Frances Amy Lillian Sherwin (23 March 1855 – 20 September 1935), known as the 'Tasmanian Nightingale,' was an Australian soprano celebrated for her groundbreaking international opera and concert career. First gaining attention in Don Pasquale in Hobart, she went on to perform in prominent venues such as London’s Royal Opera House and toured with the Carl Rosa Opera Company. Renowned for roles like Lucia in Lucia di Lammermoor, she became a pioneering figure in Australian operatic history.

==Biography==
She was born at "Forest Home", Huonville, Van Diemen's Land on 23 March 1855, a daughter of George Green Sherwin and Elizabeth Sherwin, née Dean. She was taught singing by her mother and later by Hobart organist Frederick Augustus Packer, who instilled in her a love of opera and oratorio. Her talent was recognised by William Russell, a former Covent Garden conductor, who gave her a part in his operetta Zillah. and pantomime Puss in Boots.

From 1887 to 1889, she toured Australia, New Zealand, Japan, the U.S. and Germany.

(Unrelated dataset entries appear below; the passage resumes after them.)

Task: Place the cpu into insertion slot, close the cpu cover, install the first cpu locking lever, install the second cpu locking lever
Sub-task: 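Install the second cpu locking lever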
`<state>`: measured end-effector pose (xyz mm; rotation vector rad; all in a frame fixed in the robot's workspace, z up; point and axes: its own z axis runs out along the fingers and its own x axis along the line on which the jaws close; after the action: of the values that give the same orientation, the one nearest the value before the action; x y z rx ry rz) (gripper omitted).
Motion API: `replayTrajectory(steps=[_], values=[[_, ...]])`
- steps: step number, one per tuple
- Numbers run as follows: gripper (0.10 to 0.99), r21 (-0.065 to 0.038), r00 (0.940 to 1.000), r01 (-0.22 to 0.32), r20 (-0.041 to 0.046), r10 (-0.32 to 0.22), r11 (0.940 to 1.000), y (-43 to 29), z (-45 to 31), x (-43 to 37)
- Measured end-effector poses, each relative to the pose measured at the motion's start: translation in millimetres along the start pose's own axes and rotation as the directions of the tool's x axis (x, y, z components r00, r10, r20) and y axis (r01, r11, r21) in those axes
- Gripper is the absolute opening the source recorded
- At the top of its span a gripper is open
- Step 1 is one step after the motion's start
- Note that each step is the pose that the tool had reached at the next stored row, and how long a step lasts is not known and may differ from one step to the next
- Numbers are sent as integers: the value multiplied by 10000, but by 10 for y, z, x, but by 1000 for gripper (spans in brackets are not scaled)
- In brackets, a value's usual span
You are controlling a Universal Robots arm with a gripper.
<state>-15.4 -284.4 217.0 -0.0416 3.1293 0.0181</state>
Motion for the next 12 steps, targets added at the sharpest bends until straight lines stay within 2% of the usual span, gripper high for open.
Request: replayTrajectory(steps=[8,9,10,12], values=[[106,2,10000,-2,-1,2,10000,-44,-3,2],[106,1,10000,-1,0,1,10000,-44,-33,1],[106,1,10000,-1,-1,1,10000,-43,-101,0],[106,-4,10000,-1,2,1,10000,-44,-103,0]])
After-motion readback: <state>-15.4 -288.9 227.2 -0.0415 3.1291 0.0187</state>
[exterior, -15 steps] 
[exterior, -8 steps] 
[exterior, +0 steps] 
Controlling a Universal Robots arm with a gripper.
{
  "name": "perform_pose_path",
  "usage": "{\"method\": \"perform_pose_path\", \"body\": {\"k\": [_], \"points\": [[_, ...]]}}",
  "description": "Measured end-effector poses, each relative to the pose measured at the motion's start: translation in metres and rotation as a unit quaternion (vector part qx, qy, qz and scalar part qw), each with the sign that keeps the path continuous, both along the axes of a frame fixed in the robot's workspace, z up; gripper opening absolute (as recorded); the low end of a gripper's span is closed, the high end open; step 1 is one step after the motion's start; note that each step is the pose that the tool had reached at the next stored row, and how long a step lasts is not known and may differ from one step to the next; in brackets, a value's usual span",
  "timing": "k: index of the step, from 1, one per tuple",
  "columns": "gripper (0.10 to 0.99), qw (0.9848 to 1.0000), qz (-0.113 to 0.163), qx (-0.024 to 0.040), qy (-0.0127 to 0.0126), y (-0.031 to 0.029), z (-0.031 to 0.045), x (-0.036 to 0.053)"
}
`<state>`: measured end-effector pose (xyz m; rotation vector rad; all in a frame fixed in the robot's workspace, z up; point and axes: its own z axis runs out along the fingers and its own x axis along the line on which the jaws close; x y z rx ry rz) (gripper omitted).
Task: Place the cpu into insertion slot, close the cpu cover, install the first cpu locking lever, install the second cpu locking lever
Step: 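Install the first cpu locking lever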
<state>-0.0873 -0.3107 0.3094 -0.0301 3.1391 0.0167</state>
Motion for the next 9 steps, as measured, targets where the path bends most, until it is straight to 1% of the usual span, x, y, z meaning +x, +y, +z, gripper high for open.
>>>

In 1896, she had a tour in South Africa and was in Australia from 1897 to 1898 and in 1902 and 1903.
In Melbourne she met flautist John Lemmone and contracted him as her accompanist for the remainder of the tour, and when she founded her own Grand Opera company, he was a member. Sherwin had a good soprano voice, but success in Grand Opera eluded her, largely due to her lack of acting ability and the company dismantled, with considerable financial loss. She re-formed her concert party and made another tour of the East to restore her fortunes. Another tour of Australia and Africa followed, Lemmone again in the party. In 1902 and 1906 she made further tours of Australia, then retired. It was around this time that Sherwin and Gorlitz separated.Amy Sherwin, noted operatic soprano, died here today. She was eighty-one. The singer, who once filled the concert halls of the U.S. with her golden voice and earned as much as 3,000 pounds sterling yearly, died almost forgotten, lonely and penniless. Living in a fine style had depleted her resources and charges of the nursing home where she died had to be paid by charity.

==Family==
Sherwin married musical agent Hugo Heinrich Ludwig Gorlitz in 1878 They had two children:
- Jeanette Sherwin (born 1894) was a British actress and married James Jolley on 7 March 1923. She contracted tuberculosis, from which she died in Bromley on 8 July 1936, a year after her mother, who had nursed her through a previous crisis.
- Louis Hugo Sherwin married Maude Fealy in secret on 15 July 1907. The couple soon separated and divorced in Denver in 1909. Dramatic critic for the New York Globe, he died in 1978 in Albany, New York.

Sherwin's sisters Lucy Emma Sherwin, later Propsting, and Sarah Elizabeth Sherwin, later Barclay, were both musicians and singers, appearing together in amateur concerts.

James Gleadow Sherwin (c. 1848 – 9 July 1906), son of Isaac Sherwin MLC, was for 20 years secretary of the A.M.P. Society in Launceston, and organist at Christ Church, Frederick Street. He married Amy Richardson on 6 June 1890. A cousin of Amy Sherwin, he has been mis-reported as her father.

==Recognition==
In 2005 Sherwin was inducted to the Tasmanian Honour Roll of Women for service to the arts. Two life-size statues of Sherwin, in stone and bronze, were unveiled in 2026. The statues were created by Australian sculptor, Peter Schipperheyn, and supported by the Amy Sherwin Fund, led by Bob Brown.